About this task :: Once the line with "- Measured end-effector" is found in the entries below, repeat it and each following line exactly, up to and including the line with "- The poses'". Add no other lines.

--

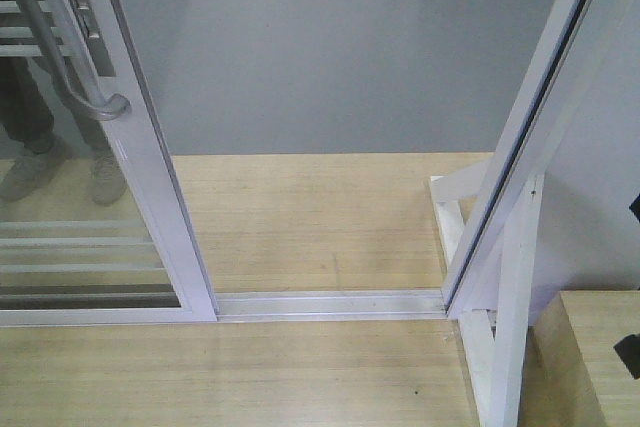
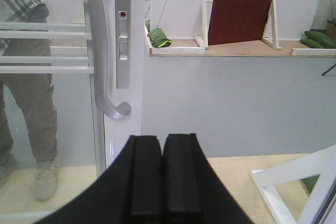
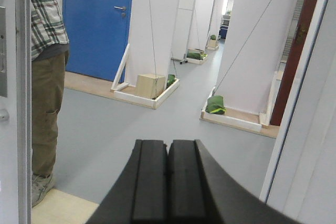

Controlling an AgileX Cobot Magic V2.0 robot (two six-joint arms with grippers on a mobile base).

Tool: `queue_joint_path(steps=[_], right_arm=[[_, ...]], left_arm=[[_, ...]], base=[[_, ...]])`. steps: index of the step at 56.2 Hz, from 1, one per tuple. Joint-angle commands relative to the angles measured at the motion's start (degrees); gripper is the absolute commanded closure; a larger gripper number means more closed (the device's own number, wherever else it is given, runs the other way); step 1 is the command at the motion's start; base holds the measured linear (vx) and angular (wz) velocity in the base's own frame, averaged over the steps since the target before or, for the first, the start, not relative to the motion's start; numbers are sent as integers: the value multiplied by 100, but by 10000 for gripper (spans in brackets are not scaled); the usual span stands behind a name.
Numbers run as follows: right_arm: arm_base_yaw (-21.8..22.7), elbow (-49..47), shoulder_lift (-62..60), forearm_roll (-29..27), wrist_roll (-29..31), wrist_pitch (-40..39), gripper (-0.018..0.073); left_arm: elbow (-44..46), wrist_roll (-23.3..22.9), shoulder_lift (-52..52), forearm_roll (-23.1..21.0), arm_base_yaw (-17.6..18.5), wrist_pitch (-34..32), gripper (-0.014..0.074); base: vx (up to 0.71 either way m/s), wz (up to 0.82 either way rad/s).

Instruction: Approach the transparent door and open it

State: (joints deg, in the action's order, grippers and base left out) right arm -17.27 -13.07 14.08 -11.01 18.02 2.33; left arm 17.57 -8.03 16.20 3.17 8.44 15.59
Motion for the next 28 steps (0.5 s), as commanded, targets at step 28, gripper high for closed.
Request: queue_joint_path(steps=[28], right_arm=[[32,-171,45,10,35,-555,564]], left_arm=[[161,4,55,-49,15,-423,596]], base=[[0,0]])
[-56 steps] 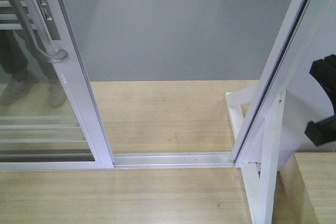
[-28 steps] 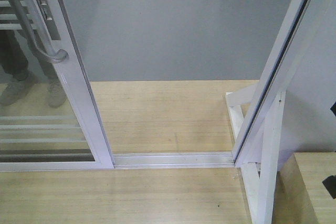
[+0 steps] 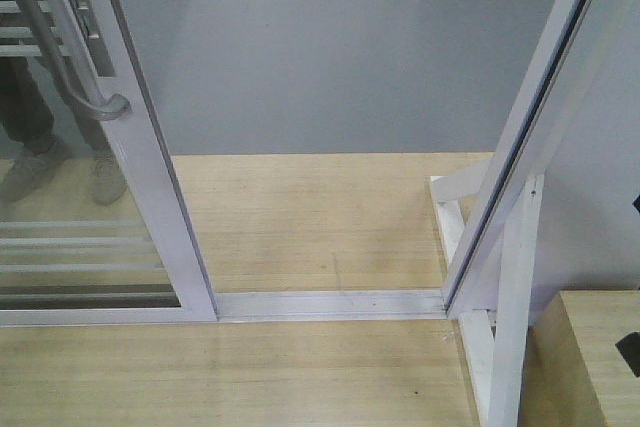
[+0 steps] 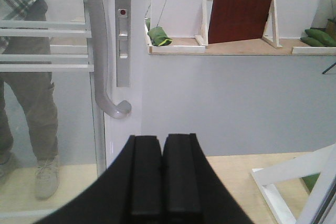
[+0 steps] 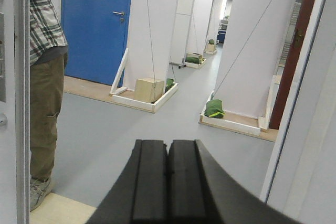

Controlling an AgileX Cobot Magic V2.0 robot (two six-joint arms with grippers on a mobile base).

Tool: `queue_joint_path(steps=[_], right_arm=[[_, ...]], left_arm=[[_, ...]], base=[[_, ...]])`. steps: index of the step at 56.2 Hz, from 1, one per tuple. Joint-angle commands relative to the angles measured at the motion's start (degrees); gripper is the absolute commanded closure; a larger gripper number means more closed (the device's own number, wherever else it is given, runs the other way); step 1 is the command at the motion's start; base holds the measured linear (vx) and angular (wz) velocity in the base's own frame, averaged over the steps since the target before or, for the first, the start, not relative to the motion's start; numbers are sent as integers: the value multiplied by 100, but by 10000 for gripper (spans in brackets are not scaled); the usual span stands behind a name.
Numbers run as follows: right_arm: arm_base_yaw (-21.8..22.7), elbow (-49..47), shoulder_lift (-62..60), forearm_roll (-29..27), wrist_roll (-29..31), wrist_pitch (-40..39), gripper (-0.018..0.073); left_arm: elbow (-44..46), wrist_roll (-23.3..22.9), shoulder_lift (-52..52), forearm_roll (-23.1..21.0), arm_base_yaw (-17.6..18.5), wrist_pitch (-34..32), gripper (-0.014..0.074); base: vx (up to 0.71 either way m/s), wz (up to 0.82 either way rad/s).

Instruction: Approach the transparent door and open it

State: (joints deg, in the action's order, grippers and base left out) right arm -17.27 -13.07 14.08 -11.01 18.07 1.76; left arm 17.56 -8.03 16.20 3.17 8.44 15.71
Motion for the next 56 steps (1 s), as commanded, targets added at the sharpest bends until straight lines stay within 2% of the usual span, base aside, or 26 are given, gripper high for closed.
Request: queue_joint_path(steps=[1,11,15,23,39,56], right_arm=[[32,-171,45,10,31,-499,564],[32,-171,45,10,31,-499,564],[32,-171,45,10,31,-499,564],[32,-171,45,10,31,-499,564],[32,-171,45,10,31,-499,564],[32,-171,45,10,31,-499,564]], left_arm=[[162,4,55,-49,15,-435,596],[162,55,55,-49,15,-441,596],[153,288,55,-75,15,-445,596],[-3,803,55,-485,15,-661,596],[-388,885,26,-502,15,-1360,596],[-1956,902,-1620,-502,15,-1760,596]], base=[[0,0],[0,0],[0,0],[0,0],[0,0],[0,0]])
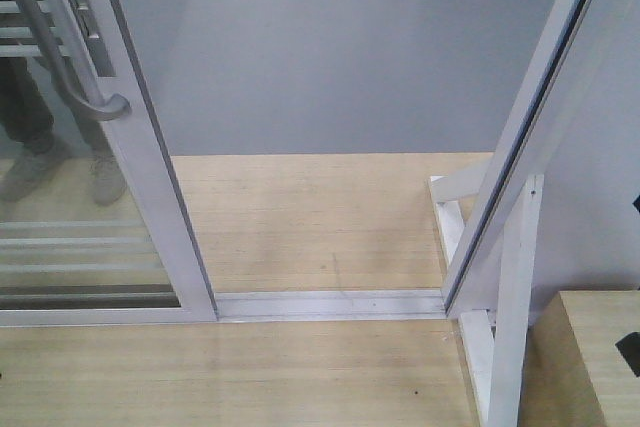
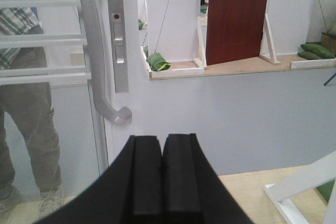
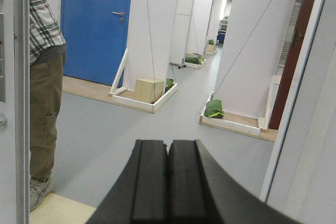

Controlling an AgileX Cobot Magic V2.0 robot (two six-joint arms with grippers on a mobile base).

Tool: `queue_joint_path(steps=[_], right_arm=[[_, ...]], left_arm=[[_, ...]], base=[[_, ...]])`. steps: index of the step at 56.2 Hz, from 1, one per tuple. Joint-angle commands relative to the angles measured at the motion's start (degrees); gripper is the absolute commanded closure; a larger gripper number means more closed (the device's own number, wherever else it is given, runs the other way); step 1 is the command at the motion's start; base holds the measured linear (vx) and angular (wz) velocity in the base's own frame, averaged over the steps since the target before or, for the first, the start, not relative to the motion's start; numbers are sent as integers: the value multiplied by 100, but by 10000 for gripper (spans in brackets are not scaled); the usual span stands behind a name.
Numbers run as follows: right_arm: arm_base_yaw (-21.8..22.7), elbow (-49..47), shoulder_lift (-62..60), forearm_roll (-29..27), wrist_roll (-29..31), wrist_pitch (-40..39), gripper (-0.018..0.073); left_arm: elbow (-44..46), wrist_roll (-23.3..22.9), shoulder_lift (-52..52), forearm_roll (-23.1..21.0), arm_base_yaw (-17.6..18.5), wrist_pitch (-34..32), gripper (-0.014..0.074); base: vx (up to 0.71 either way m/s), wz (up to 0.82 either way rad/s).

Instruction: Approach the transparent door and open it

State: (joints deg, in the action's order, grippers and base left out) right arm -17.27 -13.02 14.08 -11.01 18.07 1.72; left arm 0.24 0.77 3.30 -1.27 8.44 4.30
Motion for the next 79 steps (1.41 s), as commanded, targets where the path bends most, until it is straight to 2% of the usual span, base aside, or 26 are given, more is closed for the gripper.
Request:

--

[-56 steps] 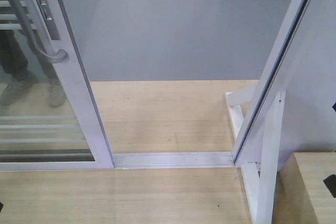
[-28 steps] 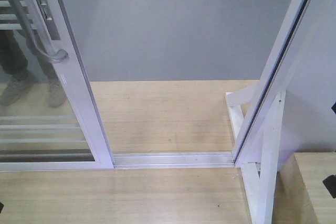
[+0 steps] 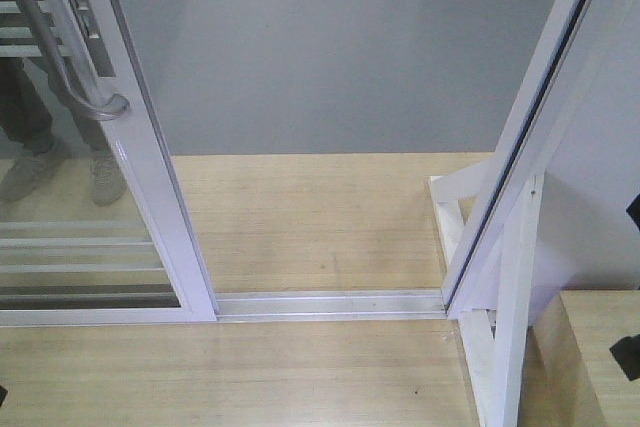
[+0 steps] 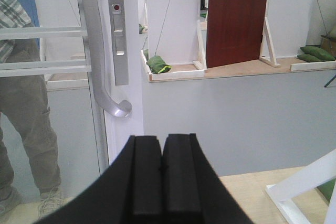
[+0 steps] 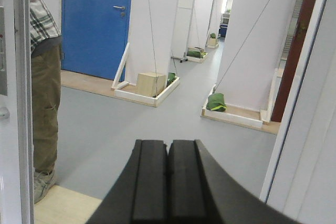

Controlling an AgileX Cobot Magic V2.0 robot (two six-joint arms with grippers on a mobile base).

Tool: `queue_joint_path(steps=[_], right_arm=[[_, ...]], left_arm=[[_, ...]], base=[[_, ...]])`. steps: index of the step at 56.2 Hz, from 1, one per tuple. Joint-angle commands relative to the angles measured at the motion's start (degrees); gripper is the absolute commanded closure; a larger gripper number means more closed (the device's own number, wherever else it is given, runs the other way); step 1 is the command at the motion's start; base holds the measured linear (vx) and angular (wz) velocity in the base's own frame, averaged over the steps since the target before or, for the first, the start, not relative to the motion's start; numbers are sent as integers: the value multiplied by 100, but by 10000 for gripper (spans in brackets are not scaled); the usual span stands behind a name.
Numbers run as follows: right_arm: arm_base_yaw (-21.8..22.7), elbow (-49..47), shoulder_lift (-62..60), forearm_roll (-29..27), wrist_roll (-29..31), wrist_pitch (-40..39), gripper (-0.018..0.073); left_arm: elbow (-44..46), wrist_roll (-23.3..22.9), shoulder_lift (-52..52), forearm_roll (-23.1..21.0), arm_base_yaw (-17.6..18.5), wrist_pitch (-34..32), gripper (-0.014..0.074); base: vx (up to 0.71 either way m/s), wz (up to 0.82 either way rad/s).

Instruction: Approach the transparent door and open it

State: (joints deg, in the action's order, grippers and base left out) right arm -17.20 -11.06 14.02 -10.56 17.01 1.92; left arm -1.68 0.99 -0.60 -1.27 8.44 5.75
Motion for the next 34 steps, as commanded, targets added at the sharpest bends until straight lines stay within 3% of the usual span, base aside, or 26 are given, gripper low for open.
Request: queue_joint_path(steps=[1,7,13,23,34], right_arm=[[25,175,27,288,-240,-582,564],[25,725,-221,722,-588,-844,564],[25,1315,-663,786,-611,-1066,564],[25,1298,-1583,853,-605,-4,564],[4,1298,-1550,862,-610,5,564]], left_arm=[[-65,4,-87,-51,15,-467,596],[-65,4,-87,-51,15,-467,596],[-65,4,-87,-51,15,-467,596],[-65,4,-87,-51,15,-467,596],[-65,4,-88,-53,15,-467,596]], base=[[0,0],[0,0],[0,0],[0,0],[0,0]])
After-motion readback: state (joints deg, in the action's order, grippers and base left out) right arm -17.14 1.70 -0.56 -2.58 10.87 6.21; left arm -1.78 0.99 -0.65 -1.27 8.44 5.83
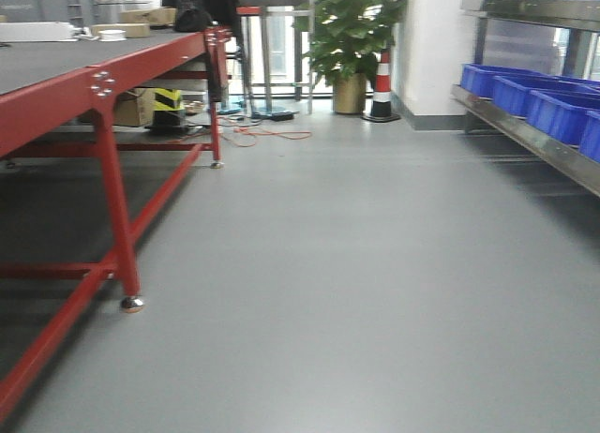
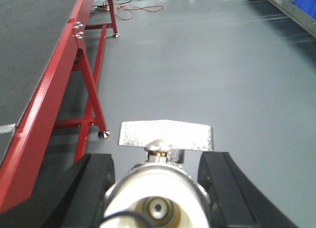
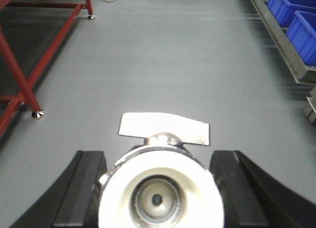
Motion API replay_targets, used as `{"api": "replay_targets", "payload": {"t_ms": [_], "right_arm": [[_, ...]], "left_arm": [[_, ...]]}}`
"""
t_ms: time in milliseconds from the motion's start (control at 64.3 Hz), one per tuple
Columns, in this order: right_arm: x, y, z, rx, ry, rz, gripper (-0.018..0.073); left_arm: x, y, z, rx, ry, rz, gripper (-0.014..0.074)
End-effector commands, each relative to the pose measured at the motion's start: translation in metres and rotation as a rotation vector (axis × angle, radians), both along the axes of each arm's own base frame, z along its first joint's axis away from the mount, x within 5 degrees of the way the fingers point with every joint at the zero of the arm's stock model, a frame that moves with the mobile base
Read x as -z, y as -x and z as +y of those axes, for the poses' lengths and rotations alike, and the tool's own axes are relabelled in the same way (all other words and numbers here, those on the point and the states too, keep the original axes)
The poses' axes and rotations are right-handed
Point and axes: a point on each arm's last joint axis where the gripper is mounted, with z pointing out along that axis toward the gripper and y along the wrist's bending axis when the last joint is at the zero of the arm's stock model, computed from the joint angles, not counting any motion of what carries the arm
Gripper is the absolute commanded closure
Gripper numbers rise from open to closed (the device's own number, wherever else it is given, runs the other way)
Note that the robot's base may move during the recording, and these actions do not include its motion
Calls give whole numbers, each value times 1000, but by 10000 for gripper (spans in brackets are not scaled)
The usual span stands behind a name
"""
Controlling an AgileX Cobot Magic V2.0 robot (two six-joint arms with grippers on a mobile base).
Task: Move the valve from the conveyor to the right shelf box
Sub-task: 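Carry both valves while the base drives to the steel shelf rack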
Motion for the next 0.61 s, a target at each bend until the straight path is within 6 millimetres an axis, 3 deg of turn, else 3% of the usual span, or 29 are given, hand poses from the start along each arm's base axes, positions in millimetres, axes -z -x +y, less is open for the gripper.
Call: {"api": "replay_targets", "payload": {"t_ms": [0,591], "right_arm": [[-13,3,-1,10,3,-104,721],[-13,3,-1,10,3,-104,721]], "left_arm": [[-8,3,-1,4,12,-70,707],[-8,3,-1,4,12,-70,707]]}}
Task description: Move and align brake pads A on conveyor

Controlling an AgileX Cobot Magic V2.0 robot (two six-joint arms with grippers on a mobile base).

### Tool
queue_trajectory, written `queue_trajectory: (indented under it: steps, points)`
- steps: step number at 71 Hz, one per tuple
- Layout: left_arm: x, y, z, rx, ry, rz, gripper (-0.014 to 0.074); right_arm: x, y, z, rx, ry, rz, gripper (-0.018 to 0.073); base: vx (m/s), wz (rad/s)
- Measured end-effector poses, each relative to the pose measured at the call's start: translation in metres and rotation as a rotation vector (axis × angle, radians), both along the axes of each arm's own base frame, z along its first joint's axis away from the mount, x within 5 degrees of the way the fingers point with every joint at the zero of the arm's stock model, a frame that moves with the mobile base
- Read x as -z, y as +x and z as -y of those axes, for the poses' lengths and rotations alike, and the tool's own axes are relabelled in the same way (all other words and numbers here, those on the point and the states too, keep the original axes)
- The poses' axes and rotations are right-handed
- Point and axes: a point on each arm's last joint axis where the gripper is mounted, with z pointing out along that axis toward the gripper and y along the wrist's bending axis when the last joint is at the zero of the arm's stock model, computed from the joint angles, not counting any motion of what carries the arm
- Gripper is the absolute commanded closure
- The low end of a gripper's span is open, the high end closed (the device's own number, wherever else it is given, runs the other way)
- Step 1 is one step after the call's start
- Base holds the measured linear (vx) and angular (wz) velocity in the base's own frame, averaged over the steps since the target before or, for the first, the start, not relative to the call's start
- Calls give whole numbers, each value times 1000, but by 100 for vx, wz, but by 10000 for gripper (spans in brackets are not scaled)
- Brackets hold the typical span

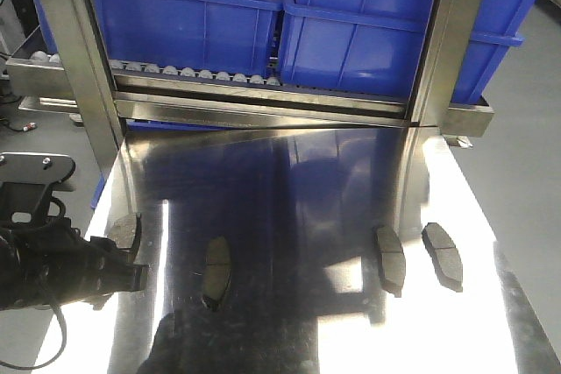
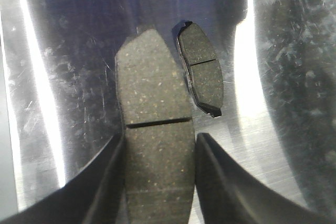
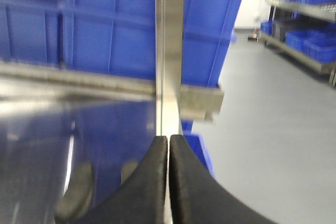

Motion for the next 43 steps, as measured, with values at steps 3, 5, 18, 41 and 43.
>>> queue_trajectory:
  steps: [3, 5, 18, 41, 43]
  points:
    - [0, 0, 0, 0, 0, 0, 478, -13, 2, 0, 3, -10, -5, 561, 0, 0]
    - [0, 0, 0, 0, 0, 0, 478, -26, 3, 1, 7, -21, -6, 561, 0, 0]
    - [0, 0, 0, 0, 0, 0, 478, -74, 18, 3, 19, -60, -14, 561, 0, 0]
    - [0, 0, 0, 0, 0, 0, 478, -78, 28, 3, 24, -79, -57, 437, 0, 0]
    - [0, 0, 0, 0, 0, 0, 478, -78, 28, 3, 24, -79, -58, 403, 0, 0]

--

Exercise solution ::
- Measured end-effector poses, each relative to the pose measured at the call's start: translation in metres and rotation as a rotation vector (axis × angle, radians), both along the axes of each arm's own base frame, z along its first joint's axis away from the mount, x within 5 degrees of the way the fingers point with every joint at the zero of the arm's stock model, a frame that moves with the mobile base
- Read x as -z, y as +x and z as -y of those axes, for the poses' lengths and rotations alike, and the tool's own axes are relabelled in the same way (all other words and numbers here, those on the point and the states too, keep the original axes)
- The poses' axes and rotations are right-handed

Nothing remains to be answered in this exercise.